With paragraphs. (Remember most people will be reading on a tiny phone screen.)

ThePearlOfDumbarton · 05/07/2021 15:43

That was a bit hard to read but I would reduce contact and stop explaining yourself to her.

If she demands to know why you're not coming over for example don't give a big long explanation. Just say ''no that doesn't work for me''.

She sounds like she doesn't respect you so she will not just accept your right to withdraw, she will think ''oh what nonsense is @Totalmadness30 trying to pull on me'' and she will not accept it.

So you need to get out of the habit of offering up any explanations for any decisions you make.

lazylinguist · 05/07/2021 15:44

She sounds absolutely awful, OP. If you don't want to cut her off completely, I'd have very limited contact with her and never leave your dc with her.

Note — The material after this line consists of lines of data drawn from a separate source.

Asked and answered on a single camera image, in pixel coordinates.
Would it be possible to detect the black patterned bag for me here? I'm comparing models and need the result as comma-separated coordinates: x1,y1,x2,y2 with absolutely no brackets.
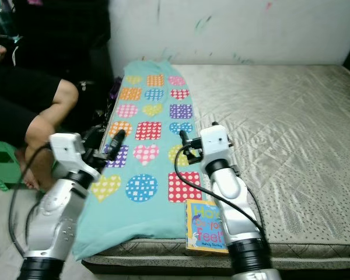
82,76,123,138

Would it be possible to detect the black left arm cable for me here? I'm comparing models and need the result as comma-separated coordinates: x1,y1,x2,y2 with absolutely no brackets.
9,143,53,260

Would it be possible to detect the teal patterned blanket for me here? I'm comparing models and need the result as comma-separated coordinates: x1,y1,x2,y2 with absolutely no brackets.
72,58,199,261

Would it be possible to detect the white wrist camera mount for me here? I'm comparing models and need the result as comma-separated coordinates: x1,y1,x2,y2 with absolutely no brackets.
50,132,90,173
199,125,232,163

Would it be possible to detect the person in black shorts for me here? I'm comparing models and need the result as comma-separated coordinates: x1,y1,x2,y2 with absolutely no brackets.
0,32,79,192

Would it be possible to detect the grey quilted mattress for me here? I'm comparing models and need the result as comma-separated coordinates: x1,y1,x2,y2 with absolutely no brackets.
82,63,350,275

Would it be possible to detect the green plastic stool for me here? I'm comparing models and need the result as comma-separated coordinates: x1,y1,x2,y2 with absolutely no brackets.
0,137,36,192

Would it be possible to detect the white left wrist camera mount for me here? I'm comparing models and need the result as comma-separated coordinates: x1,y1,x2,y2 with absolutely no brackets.
50,132,90,173

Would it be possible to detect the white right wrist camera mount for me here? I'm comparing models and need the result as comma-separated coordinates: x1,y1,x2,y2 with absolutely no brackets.
199,125,232,163

newomums · 05/07/2021 16:00

You need to grey rock her. Look it up. Basically become as interesting to her as a stone. Don't feed her information. Limit contact.

I think you know this isn't great. Have a look at the tread I went to stately homes as a child on mumsnet.

Good luck op xx

Notimeforaname · 13/07/2021 10:22

Look up 'Dr Ramani' , on YouTube. She'll tell you exactly how to deal with your mum. X

QforCucumber · 13/07/2021 10:26

Stop the contact, stop asking her to babysit all the time.

why do you want someone who leaves your other kids out and favourites one looking after them?

BelleClapper · 13/07/2021 10:27

Hmm.

How much childcare does she do? You were 18 when you had your dd and have had a further three children. Were you living at home when you had her?

I’m just trying to help you see the dynamic.

I think maybe you need to take a step back and ask yourself how much you rely on her to parent your children, and why the boundaries are so blurred.